Aim of the task: Quote the whole listing word for word, please.

=-=-=

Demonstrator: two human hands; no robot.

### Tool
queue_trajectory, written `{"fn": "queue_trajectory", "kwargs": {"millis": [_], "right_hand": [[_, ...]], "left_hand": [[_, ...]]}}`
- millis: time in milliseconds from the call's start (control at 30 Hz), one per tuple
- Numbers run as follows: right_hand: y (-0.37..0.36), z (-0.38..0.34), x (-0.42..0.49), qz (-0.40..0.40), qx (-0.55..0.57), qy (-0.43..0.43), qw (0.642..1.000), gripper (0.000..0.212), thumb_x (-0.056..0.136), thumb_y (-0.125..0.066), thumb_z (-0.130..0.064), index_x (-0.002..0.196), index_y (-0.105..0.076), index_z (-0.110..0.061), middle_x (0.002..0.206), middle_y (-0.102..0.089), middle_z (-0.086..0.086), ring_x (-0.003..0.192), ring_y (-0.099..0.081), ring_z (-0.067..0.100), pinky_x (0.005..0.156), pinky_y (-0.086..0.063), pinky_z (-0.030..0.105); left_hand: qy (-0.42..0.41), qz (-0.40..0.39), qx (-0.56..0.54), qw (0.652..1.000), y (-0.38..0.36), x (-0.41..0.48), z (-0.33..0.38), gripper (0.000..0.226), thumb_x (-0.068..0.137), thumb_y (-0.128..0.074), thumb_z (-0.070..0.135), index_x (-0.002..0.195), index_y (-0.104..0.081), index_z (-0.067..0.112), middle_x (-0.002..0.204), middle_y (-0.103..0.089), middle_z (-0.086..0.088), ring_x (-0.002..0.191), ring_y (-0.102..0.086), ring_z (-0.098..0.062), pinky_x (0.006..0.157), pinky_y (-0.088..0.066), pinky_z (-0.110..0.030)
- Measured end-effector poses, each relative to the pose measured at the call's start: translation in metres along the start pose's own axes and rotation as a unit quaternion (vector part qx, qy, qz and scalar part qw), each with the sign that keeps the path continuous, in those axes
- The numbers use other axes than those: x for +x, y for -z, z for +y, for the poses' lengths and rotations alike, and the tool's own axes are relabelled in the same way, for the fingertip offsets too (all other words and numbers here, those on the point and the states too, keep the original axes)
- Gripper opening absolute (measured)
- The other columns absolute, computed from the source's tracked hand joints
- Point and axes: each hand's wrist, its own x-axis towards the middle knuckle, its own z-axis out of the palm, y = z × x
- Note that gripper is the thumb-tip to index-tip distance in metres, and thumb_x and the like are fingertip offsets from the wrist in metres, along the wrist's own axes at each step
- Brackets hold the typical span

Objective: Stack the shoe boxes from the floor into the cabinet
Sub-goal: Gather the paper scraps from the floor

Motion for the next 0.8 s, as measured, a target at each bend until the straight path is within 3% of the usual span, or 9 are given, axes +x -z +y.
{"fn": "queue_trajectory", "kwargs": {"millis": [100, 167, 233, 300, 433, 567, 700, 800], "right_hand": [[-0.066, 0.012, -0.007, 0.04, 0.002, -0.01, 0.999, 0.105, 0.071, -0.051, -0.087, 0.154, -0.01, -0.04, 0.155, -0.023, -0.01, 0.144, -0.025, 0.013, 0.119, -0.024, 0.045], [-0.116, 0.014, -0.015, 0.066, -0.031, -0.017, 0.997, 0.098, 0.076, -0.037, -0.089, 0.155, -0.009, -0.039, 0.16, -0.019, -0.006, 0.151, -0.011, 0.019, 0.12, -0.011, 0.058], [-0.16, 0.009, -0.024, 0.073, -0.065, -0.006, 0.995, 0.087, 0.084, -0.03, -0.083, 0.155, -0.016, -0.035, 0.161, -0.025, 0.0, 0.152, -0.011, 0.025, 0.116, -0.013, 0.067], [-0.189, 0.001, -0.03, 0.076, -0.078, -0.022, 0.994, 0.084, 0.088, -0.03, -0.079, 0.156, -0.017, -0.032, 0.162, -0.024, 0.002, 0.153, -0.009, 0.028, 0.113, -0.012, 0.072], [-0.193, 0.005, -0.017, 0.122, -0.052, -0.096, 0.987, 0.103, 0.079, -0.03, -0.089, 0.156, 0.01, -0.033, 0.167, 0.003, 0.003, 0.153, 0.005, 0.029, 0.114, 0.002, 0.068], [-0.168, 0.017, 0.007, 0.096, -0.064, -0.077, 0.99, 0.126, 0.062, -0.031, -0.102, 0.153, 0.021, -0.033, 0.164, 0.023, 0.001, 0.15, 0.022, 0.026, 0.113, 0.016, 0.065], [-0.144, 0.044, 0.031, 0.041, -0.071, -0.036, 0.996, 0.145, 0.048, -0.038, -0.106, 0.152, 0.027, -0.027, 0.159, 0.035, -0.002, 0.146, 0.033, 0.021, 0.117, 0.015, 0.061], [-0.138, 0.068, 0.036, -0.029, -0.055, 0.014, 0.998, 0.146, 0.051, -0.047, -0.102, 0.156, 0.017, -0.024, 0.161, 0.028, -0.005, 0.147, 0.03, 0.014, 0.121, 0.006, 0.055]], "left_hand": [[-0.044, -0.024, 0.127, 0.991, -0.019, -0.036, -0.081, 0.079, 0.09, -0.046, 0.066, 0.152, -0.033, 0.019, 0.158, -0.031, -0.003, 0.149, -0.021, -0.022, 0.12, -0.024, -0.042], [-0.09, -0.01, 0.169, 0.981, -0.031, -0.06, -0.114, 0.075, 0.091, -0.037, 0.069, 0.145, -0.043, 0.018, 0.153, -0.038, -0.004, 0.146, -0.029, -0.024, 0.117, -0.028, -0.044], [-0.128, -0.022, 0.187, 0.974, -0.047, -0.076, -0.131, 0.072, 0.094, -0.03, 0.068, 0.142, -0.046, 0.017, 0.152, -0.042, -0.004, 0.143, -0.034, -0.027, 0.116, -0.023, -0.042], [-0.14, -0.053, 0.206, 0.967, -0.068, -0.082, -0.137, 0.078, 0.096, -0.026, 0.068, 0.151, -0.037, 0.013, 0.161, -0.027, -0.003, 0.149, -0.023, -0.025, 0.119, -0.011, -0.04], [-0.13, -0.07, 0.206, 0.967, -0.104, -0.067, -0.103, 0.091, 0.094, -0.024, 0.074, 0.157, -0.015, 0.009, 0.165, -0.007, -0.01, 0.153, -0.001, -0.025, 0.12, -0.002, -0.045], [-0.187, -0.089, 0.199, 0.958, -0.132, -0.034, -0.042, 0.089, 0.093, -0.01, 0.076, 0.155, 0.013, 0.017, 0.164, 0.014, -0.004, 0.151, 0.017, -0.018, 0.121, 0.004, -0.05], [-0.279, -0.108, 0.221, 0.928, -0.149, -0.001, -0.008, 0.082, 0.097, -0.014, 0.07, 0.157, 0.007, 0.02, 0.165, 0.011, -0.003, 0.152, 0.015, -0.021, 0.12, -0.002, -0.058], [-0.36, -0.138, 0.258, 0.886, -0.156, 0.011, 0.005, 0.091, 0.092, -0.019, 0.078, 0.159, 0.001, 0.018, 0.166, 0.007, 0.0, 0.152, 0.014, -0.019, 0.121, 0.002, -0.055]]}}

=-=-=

Answer space:
Demonstrator: two human hands; no robot.

### Tool
queue_trajectory, written `{"fn": "queue_trajectory", "kwargs": {"millis": [_], "right_hand": [[_, ...]], "left_hand": [[_, ...]]}}`
- millis: time in milliseconds from the call's start (control at 30 Hz), one per tuple
- Numbers run as follows: right_hand: y (-0.37..0.36), z (-0.38..0.34), x (-0.42..0.49), qz (-0.40..0.40), qx (-0.55..0.57), qy (-0.43..0.43), qw (0.642..1.000), gripper (0.000..0.212), thumb_x (-0.056..0.136), thumb_y (-0.125..0.066), thumb_z (-0.130..0.064), index_x (-0.002..0.196), index_y (-0.105..0.076), index_z (-0.110..0.061), middle_x (0.002..0.206), middle_y (-0.102..0.089), middle_z (-0.086..0.086), ring_x (-0.003..0.192), ring_y (-0.099..0.081), ring_z (-0.067..0.100), pinky_x (0.005..0.156), pinky_y (-0.086..0.063), pinky_z (-0.030..0.105); left_hand: qy (-0.42..0.41), qz (-0.40..0.39), qx (-0.56..0.54), qw (0.652..1.000), y (-0.38..0.36), x (-0.41..0.48), z (-0.33..0.38), gripper (0.000..0.226), thumb_x (-0.068..0.137), thumb_y (-0.128..0.074), thumb_z (-0.070..0.135), index_x (-0.002..0.195), index_y (-0.104..0.081), index_z (-0.067..0.112), middle_x (-0.002..0.204), middle_y (-0.103..0.089), middle_z (-0.086..0.088), ring_x (-0.002..0.191), ring_y (-0.102..0.086), ring_z (-0.098..0.062), pinky_x (0.006..0.157), pinky_y (-0.088..0.066), pinky_z (-0.110..0.030)
- Measured end-effector poses, each relative to the pose measured at the call's start: translation in metres along the start pose's own axes and rotation as a unit quaternion (vector part qx, qy, qz and scalar part qw), each with the sign that keeps the path continuous, in those axes
- The numbers use other axes than those: x for +x, y for -z, z for +y, for the poses' lengths and rotations alike, and the tool's own axes are relabelled in the same way, for the fingertip offsets too (all other words and numbers here, those on the point and the states too, keep the original axes)
- Gripper opening absolute (measured)
- The other columns absolute, computed from the source's tracked hand joints
- Point and axes: each hand's wrist, its own x-axis towards the middle knuckle, its own z-axis out of the palm, y = z × x
- Note that gripper is the thumb-tip to index-tip distance in metres, and thumb_x and the like are fingertip offsets from the wrist in metres, along the wrist's own axes at each step
- Brackets hold the typical span

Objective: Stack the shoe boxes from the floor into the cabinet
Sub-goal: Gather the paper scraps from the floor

Motion for the next 0.8 s, as measured, a target at each bend until the straight path is within 3% of the usual span, or 9 are given, axes +x -z +y.
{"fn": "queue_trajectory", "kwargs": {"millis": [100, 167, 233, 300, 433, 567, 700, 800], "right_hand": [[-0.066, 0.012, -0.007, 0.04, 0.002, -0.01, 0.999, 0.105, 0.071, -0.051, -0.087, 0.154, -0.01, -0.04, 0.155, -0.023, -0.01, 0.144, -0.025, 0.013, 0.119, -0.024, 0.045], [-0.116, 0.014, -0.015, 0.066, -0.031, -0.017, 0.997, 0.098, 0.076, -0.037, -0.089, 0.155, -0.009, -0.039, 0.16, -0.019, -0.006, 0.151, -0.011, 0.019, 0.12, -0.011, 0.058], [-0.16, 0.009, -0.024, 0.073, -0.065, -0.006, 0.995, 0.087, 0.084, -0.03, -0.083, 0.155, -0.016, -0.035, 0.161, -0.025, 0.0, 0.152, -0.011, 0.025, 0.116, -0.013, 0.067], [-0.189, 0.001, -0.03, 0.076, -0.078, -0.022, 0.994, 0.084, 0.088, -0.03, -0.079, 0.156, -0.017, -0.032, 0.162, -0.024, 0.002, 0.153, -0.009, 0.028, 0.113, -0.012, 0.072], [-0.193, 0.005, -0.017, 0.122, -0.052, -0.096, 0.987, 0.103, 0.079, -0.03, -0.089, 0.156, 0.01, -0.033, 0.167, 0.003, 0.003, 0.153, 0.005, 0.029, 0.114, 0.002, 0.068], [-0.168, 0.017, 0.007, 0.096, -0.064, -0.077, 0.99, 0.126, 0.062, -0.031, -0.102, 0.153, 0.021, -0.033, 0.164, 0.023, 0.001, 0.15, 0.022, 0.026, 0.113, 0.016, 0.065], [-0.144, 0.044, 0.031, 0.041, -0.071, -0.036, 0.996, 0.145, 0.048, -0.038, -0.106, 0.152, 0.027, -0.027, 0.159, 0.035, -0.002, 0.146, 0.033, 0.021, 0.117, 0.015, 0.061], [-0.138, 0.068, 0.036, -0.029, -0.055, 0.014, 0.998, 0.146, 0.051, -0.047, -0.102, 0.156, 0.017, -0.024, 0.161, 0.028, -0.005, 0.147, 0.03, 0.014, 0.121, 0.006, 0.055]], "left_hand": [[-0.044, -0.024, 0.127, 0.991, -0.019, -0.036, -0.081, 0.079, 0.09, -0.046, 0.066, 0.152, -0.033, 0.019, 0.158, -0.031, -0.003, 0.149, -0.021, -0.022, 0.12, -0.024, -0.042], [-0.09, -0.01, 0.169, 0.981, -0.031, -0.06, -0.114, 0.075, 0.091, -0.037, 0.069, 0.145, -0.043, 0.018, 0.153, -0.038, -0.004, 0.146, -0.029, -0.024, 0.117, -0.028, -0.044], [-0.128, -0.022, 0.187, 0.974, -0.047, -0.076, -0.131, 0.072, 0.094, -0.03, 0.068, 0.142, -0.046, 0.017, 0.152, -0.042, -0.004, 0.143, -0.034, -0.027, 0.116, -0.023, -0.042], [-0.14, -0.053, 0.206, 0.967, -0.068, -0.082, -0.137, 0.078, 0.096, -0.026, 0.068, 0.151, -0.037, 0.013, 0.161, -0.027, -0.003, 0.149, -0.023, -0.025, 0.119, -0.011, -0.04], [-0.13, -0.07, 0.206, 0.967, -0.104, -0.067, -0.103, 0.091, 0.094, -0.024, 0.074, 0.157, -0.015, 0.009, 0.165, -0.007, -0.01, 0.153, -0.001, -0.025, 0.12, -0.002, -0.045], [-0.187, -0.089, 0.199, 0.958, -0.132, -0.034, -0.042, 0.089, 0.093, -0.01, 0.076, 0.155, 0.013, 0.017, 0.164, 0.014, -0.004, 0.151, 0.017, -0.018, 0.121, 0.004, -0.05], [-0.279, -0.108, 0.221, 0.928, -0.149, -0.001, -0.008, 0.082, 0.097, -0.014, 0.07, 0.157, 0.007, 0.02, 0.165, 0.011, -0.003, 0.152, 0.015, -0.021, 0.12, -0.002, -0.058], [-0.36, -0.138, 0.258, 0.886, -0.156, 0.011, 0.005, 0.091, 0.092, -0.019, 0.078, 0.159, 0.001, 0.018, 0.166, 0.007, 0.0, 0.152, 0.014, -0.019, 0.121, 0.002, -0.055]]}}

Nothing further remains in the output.